An endangered species, yet they are human, not animals. Unlike endangered animal and plant species, the world does not give them any protection in order to let them replenish themselves and escape extinction. No, on the contrary, the world—I am now speaking of the ‘first world,’ that which was formed by Christianity though it now denies it—does everything to push them over the cliff. The governments of the West bend over backwards to support regimes that when they fight each other use their Christians as cannon fodder. Or else, as they did in the Kosovo crisis, look the other way while the Christian heritage of an ancient land is materially eradicated, and its Christian inhabitants declared to be aliens in their own homeland. Not only do the governments of the West ‘mind their own business’ while Christians are being rooted out in the Middle East, but missionaries from the West, calling themselves evangelical, seek to undermine the Church with their divisive and competitive ‘evangelism,’ not recognizing that the people they consider ‘unsaved’ are the very ones who gave them the Bible and who still sit at the feet of Jesus Christ and the Apostles. God, help us!

Once upon a time there was a nation called America. It started out as a small community of Christians of various denominations who worked together toward a common goal of living the good life, ‘one nation under God, indivisible, with liberty and justice for all.’ Though its beginnings were humble, and it did not deliver these promises to all its inhabitants at first, it gradually came to the point where at least the opportunity for ‘living the good life’ was secured for most, if not all, its inhabitants. This is because in freedom, human wills can follow their own course, and not everyone’s will is unclouded and bright. At both the high and the low ends of society, severe social ills existed, and secret human rights violations occurred at all levels. Yet, the land was still blessed with promise, and peoples from the world over still looked to it as a beacon of hope, many of them immigrating there to share its blessings. Through its inventiveness the nation earned great prestige and power, and in times of great need and danger came to the relief of its neighbors. But it often tripped over true justice in applying help to them, and finally, forgetting that the source of its blessings was Christ, no longer could tell friend from foe.
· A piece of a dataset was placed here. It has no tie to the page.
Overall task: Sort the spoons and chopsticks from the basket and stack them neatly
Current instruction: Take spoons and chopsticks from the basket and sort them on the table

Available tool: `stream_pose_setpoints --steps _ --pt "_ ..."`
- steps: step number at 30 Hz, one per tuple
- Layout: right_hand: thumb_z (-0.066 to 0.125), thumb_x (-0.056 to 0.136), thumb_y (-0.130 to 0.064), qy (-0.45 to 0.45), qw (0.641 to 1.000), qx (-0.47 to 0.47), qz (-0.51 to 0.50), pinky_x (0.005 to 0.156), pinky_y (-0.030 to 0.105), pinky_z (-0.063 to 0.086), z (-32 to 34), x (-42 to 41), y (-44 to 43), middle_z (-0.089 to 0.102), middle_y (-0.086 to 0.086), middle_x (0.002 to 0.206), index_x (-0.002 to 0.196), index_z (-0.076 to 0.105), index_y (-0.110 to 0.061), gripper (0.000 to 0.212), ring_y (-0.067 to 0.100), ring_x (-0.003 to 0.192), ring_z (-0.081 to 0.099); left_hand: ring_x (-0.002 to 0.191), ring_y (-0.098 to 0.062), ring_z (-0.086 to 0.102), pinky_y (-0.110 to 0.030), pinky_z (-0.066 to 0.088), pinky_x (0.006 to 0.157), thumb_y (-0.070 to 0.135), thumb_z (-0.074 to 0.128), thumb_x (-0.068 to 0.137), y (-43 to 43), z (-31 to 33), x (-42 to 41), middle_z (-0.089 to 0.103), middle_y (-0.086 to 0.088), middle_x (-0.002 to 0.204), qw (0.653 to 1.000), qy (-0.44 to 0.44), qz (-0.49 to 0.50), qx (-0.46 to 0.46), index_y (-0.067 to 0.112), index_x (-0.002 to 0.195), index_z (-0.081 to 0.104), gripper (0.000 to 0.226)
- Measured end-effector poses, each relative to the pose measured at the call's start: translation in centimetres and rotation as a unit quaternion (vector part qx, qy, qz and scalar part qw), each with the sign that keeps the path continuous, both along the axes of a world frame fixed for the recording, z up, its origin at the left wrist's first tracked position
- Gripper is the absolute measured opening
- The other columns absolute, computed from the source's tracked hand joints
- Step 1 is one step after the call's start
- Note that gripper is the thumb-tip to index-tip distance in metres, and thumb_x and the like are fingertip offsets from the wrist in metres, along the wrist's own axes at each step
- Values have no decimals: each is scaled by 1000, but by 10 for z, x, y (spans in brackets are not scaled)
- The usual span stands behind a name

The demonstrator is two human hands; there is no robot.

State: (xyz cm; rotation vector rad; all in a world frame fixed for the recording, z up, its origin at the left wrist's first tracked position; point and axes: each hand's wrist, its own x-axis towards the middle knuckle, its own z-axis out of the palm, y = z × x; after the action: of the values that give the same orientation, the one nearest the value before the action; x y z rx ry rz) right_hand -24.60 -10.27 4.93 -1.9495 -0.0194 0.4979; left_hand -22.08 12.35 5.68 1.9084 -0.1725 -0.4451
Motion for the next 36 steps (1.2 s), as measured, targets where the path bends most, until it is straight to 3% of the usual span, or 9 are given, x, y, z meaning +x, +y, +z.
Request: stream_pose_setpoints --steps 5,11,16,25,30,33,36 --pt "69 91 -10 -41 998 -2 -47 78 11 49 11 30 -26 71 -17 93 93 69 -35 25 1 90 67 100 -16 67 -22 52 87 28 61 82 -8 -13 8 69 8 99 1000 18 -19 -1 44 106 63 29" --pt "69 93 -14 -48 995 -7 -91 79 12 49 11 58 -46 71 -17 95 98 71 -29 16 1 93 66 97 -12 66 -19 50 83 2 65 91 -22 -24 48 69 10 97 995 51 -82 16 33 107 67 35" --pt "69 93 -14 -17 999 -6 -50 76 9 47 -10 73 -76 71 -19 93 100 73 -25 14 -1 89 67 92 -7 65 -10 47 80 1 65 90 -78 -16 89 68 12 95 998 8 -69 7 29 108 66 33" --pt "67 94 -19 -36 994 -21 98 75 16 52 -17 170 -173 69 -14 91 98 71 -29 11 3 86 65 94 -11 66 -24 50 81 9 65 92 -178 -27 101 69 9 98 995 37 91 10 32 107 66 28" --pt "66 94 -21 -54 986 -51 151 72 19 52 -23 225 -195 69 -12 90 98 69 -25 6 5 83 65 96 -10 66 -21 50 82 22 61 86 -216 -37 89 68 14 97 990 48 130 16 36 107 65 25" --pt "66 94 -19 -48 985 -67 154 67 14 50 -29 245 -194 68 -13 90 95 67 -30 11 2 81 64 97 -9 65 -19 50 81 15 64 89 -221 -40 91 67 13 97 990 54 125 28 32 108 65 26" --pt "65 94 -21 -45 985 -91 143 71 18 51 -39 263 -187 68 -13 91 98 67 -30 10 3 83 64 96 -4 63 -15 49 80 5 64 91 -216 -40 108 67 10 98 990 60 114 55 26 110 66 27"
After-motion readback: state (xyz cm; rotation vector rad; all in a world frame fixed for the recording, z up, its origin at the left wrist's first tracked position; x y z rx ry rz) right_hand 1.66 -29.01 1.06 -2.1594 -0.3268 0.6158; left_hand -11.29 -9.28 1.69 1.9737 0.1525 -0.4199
This too is no fairy tale, but it could portend the unexpected finale of a great nation that is now teetering on the brink of an abyss. All good graces have been granted to us—I am now speaking to my brethren in Christ who inhabit these western lands—and all opportunities are open, if we only return, if we only turn our faith to work, if we only unprivatize our Christianity, and make this country ‘Christian’ not in name only but, at the risk of offending those of other faiths, in spirit and in truth. This has nothing to do with triumphalism, this is not making the Christian faith supreme over other religions, but giving all religious faiths their due respect as co-worshipers of the Divine Nature, denying to none what we ourselves would enjoy. The Universal Declaration of Human Rights, promulgated by the United Nations and signed by many states, does not even go far enough. No, Christ goes even beyond that declaration. He always did and He always will, because He stands, even if hidden, amidst every people and every faith that seeks the Kingdom of God and His righteousness. Let us listen to Him, as He continues to preach among us, ‘You have heard it was written that… but I tell you…’

Yes, brethren, let us make it real, let us in spirit and truth, say ‘In God we trust.’